Dataset excerpts Start Marker

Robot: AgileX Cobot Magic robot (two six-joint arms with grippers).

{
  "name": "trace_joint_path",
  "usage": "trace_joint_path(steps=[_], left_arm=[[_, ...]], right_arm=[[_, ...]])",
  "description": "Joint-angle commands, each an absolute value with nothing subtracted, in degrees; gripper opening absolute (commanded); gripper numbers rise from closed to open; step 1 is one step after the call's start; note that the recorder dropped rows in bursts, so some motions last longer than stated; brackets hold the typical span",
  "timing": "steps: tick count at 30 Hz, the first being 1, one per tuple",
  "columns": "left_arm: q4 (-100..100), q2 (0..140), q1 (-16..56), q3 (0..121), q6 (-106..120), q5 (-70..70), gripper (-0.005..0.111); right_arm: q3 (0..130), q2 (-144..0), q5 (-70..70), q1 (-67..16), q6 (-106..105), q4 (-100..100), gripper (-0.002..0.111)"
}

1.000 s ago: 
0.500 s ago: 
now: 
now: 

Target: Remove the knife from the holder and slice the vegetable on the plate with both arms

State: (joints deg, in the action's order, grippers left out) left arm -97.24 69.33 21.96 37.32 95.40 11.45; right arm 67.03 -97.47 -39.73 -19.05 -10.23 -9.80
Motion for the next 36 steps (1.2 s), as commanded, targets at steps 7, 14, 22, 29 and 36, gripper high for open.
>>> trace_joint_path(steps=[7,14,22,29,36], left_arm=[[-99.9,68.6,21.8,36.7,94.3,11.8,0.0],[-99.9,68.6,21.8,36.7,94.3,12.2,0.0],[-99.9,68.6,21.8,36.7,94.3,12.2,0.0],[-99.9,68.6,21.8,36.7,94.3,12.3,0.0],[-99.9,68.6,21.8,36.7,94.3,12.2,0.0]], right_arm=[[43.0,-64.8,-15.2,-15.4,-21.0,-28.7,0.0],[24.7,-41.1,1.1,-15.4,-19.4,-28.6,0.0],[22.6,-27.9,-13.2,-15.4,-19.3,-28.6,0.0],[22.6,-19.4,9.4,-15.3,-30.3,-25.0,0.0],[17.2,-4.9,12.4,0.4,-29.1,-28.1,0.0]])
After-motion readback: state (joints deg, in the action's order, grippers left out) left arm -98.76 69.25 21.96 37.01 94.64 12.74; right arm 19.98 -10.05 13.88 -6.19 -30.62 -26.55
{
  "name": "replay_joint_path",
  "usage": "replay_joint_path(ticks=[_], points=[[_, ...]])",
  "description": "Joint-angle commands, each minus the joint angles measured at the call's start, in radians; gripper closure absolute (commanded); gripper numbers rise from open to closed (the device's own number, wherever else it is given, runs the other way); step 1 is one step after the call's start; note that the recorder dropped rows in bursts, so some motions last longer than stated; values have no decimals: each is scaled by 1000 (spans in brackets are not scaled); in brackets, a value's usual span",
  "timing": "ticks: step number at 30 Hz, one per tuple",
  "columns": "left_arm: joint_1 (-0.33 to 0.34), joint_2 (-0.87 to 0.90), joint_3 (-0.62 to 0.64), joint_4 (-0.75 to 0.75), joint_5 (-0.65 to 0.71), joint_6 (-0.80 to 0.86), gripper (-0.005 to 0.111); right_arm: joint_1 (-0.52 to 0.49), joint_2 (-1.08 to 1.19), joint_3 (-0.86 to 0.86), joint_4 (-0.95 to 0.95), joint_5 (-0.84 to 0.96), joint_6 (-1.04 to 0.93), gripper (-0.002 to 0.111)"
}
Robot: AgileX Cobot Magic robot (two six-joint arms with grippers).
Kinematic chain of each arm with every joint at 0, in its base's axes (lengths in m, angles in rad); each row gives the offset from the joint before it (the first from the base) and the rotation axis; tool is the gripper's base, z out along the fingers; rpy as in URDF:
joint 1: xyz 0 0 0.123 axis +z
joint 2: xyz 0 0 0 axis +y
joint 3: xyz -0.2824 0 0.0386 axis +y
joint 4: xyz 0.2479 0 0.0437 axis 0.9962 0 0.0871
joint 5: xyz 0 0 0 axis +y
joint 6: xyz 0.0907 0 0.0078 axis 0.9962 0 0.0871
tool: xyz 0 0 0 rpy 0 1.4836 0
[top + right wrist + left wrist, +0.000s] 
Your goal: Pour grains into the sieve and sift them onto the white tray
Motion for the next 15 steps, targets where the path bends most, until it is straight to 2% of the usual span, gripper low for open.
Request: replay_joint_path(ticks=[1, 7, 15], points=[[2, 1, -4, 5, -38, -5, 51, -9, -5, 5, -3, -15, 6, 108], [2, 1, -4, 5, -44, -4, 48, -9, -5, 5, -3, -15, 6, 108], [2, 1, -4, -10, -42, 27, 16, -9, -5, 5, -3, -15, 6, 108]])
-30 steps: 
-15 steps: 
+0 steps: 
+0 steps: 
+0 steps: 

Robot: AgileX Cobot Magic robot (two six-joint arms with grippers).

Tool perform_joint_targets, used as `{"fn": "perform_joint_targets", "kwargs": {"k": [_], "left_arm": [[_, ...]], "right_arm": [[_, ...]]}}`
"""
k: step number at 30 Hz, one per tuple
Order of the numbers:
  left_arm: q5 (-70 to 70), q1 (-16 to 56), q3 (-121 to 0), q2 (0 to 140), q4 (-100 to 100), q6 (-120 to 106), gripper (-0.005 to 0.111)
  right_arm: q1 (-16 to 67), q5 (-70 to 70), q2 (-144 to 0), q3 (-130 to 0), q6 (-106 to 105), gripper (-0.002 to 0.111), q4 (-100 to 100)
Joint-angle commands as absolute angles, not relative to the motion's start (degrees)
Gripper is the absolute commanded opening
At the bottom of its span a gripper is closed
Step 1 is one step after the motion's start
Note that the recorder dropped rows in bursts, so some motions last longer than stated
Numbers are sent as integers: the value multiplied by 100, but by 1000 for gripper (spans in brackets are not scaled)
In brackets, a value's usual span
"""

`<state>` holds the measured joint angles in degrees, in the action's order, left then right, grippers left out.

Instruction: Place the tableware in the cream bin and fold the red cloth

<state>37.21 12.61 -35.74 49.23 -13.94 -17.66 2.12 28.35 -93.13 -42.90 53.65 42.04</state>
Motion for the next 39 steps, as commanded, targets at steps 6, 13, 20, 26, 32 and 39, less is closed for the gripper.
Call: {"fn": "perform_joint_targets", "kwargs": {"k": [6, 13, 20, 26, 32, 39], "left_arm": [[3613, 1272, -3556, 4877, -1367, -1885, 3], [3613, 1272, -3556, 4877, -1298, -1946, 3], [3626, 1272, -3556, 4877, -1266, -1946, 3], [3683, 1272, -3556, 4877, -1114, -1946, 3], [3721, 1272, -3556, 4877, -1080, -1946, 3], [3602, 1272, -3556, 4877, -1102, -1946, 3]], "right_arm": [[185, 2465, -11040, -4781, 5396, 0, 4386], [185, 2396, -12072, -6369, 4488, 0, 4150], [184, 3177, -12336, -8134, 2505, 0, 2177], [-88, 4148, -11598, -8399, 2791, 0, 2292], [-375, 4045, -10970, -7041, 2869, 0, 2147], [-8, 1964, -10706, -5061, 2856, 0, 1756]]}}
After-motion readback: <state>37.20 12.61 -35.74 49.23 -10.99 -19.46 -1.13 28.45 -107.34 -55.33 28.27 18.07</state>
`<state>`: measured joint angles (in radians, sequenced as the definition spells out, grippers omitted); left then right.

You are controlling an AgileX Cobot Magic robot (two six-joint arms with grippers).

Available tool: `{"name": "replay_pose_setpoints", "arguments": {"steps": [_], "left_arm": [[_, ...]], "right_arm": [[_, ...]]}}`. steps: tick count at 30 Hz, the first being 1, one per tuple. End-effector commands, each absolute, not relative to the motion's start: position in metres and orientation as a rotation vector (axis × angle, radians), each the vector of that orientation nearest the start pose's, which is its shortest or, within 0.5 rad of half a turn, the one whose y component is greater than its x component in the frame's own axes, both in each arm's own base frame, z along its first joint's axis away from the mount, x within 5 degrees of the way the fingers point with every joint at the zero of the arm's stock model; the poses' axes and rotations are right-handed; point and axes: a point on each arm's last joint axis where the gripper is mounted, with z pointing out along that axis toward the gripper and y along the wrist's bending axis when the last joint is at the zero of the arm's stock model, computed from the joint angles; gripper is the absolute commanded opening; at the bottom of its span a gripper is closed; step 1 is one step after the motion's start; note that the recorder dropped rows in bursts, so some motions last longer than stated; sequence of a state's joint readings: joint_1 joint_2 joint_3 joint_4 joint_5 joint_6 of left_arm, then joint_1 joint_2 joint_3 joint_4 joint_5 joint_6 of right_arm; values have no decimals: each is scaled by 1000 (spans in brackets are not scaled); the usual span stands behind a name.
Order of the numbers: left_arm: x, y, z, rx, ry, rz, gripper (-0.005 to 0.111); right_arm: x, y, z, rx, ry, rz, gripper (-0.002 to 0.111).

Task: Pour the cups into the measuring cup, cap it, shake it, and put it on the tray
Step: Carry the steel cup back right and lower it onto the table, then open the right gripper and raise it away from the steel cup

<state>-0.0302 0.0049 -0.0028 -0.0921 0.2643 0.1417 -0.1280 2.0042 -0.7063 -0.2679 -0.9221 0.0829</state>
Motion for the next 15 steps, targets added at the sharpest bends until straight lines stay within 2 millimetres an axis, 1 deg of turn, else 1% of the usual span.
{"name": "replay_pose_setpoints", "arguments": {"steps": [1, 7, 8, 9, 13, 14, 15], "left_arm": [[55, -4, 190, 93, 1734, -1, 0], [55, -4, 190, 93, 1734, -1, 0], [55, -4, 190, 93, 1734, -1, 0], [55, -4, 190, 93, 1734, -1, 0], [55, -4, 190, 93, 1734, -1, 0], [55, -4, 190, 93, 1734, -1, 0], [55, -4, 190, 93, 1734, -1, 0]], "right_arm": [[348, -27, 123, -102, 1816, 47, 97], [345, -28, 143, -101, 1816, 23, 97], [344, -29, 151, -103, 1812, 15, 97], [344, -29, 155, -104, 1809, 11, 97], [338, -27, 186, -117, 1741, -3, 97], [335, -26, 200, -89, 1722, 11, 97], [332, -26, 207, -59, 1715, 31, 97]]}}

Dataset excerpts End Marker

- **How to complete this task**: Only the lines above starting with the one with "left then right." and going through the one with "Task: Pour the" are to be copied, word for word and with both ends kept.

- **Exercise answer**:
`<state>`: measured joint angles (in radians, sequenced as the definition spells out, grippers omitted); left then right.

You are controlling an AgileX Cobot Magic robot (two six-joint arms with grippers).

Available tool: `{"name": "replay_pose_setpoints", "arguments": {"steps": [_], "left_arm": [[_, ...]], "right_arm": [[_, ...]]}}`. steps: tick count at 30 Hz, the first being 1, one per tuple. End-effector commands, each absolute, not relative to the motion's start: position in metres and orientation as a rotation vector (axis × angle, radians), each the vector of that orientation nearest the start pose's, which is its shortest or, within 0.5 rad of half a turn, the one whose y component is greater than its x component in the frame's own axes, both in each arm's own base frame, z along its first joint's axis away from the mount, x within 5 degrees of the way the fingers point with every joint at the zero of the arm's stock model; the poses' axes and rotations are right-handed; point and axes: a point on each arm's last joint axis where the gripper is mounted, with z pointing out along that axis toward the gripper and y along the wrist's bending axis when the last joint is at the zero of the arm's stock model, computed from the joint angles; gripper is the absolute commanded opening; at the bottom of its span a gripper is closed; step 1 is one step after the motion's start; note that the recorder dropped rows in bursts, so some motions last longer than stated; sequence of a state's joint readings: joint_1 joint_2 joint_3 joint_4 joint_5 joint_6 of left_arm, then joint_1 joint_2 joint_3 joint_4 joint_5 joint_6 of right_arm; values have no decimals: each is scaled by 1000 (spans in brackets are not scaled); the usual span stands behind a name.
Order of the numbers: left_arm: x, y, z, rx, ry, rz, gripper (-0.005 to 0.111); right_arm: x, y, z, rx, ry, rz, gripper (-0.002 to 0.111).

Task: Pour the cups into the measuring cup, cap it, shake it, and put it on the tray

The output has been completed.